### Work request
Use the entries below and reproduce exactly the lines from the one containing "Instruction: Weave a" down to the one containing "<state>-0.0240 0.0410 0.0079", both of them included.

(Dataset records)
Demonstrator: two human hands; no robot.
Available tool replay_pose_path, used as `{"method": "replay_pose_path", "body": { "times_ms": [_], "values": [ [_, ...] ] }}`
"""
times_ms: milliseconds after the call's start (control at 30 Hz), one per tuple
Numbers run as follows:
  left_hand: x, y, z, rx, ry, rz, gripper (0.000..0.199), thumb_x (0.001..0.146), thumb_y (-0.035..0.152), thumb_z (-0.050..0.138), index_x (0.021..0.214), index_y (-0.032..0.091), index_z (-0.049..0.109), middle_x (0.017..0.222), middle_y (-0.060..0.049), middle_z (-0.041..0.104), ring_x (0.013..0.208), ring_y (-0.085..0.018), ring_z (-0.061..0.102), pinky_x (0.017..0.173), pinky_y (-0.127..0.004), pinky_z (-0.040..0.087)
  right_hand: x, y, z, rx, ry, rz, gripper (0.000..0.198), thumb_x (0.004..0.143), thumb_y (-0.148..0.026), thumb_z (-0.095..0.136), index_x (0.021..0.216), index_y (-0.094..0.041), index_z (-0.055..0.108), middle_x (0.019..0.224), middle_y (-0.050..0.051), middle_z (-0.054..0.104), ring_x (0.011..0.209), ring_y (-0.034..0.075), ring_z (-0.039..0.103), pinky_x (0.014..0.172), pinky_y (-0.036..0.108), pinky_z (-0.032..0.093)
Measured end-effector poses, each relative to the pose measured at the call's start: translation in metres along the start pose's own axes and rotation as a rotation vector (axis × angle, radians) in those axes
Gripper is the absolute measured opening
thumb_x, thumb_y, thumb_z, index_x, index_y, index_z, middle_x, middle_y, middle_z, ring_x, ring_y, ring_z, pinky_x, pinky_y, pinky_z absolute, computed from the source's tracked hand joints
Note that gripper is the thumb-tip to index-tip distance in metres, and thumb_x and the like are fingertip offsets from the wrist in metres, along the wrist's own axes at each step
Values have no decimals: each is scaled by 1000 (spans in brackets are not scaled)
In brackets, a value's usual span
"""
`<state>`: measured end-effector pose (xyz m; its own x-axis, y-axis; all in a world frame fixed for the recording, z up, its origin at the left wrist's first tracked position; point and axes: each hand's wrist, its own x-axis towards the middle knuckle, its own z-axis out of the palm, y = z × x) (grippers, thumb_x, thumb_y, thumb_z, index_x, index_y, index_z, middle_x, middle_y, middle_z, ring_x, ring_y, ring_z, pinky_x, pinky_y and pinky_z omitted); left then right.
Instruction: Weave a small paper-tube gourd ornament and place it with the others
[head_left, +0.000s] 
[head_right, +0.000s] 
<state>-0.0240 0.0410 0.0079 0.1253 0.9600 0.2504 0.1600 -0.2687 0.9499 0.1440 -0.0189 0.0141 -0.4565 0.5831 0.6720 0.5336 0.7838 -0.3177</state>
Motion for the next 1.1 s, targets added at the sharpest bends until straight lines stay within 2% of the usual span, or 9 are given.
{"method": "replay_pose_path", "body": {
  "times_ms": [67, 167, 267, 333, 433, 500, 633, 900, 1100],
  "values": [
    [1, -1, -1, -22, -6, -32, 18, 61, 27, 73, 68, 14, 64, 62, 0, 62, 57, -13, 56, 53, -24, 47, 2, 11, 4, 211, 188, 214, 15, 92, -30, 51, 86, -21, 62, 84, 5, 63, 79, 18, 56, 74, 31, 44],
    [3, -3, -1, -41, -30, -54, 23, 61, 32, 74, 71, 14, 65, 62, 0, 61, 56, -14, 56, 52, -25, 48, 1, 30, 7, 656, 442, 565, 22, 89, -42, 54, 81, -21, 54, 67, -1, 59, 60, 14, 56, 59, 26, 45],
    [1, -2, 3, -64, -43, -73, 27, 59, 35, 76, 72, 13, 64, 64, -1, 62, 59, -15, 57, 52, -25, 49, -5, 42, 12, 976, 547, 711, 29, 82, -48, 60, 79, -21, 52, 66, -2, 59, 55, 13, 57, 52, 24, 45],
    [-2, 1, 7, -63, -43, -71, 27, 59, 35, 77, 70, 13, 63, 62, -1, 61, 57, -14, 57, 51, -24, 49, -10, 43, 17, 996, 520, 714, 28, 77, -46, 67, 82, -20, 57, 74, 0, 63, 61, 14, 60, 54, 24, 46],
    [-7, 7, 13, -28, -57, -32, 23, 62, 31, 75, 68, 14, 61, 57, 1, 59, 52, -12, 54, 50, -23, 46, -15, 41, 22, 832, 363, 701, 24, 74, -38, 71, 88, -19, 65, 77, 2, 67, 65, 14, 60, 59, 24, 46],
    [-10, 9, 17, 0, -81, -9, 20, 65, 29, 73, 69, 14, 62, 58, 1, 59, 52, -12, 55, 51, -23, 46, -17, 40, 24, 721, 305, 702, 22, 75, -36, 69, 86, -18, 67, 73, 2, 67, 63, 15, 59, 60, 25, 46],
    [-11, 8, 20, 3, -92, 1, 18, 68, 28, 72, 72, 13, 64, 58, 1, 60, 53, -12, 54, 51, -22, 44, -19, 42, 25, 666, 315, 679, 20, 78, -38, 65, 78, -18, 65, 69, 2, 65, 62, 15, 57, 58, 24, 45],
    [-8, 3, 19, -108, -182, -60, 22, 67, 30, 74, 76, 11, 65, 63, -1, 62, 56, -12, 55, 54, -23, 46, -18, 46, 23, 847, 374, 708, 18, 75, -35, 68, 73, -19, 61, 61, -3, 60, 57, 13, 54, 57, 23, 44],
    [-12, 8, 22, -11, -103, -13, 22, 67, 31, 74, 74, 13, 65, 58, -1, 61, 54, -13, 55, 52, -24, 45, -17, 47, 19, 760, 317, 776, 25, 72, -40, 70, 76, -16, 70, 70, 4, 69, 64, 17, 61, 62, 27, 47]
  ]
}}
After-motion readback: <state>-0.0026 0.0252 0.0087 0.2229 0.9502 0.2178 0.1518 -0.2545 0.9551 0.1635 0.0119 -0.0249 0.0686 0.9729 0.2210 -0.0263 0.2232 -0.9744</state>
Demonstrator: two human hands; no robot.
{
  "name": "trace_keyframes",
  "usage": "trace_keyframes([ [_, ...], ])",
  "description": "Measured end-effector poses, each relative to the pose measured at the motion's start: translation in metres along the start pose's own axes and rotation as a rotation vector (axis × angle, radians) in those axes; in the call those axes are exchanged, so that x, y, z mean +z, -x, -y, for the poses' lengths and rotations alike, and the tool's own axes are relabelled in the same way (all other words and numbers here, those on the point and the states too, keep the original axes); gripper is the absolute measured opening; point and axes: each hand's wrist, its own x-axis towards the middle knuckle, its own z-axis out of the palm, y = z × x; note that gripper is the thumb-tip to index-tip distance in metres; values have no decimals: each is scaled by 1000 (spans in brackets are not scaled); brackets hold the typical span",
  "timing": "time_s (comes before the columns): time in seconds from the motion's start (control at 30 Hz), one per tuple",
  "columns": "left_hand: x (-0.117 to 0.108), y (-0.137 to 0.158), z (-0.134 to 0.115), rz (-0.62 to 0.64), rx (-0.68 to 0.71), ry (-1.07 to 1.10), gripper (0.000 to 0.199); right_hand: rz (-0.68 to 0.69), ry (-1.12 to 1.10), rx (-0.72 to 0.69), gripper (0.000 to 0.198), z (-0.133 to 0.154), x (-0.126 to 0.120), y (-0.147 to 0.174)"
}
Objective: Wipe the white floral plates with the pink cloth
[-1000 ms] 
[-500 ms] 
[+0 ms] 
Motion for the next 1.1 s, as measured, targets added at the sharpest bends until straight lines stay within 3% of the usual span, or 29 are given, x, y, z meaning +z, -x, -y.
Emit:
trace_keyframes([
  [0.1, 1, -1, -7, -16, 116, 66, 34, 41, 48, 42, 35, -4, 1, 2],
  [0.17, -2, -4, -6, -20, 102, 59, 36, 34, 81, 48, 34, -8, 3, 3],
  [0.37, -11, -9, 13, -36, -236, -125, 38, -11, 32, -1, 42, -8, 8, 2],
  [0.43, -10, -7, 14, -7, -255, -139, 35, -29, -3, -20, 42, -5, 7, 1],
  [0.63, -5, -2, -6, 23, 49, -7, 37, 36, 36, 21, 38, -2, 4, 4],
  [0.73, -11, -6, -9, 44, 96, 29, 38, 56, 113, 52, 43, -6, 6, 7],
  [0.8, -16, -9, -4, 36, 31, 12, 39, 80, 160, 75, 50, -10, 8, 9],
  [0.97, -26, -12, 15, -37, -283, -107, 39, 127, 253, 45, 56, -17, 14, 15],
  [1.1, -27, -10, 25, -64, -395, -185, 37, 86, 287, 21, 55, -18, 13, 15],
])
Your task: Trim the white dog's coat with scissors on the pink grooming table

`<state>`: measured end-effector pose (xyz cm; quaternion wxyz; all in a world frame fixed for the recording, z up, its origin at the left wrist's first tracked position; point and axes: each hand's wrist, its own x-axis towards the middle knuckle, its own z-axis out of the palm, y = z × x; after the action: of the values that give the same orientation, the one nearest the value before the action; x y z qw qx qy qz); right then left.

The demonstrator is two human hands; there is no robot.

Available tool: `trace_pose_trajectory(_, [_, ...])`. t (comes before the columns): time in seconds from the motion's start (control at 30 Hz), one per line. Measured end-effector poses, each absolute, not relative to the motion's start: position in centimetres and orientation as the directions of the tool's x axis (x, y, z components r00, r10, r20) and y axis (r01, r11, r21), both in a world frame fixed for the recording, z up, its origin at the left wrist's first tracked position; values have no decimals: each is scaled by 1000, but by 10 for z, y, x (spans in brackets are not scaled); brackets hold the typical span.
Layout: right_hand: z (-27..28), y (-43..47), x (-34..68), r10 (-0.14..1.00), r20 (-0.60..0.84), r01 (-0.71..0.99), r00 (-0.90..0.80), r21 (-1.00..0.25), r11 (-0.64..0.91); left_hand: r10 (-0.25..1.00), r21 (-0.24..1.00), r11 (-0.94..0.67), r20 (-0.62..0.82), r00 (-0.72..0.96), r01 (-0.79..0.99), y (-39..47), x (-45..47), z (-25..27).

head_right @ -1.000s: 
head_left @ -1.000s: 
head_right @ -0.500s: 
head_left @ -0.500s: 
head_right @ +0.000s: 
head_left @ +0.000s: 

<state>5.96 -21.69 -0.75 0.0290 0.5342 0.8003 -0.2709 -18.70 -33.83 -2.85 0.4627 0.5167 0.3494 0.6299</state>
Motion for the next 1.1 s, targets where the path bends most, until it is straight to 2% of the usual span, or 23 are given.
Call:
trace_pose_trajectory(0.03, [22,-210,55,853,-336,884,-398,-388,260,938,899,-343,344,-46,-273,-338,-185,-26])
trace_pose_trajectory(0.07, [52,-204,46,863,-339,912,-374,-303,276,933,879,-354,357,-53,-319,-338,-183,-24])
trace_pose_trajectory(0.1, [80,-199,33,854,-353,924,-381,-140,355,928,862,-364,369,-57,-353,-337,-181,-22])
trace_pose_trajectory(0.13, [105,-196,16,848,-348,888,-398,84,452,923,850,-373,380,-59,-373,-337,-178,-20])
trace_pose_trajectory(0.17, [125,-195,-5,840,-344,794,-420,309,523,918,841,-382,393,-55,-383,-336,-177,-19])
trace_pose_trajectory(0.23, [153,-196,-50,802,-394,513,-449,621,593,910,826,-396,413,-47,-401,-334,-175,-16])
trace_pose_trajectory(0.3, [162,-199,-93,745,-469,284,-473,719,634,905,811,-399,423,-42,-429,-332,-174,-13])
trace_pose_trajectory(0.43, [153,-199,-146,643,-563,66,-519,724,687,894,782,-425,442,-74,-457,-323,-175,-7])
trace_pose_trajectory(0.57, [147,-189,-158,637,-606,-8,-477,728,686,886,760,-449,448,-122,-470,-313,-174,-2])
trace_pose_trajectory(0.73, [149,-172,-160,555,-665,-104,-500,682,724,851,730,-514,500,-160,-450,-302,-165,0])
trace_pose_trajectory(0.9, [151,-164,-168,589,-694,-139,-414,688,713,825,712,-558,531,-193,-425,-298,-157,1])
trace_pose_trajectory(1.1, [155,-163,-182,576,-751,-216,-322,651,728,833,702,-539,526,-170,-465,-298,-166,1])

### Your solution
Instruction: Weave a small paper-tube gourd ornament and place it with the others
[head_left, +0.000s] 
[head_right, +0.000s] 
<state>-0.0240 0.0410 0.0079 0.1253 0.9600 0.2504 0.1600 -0.2687 0.9499 0.1440 -0.0189 0.0141 -0.4565 0.5831 0.6720 0.5336 0.7838 -0.3177</state>

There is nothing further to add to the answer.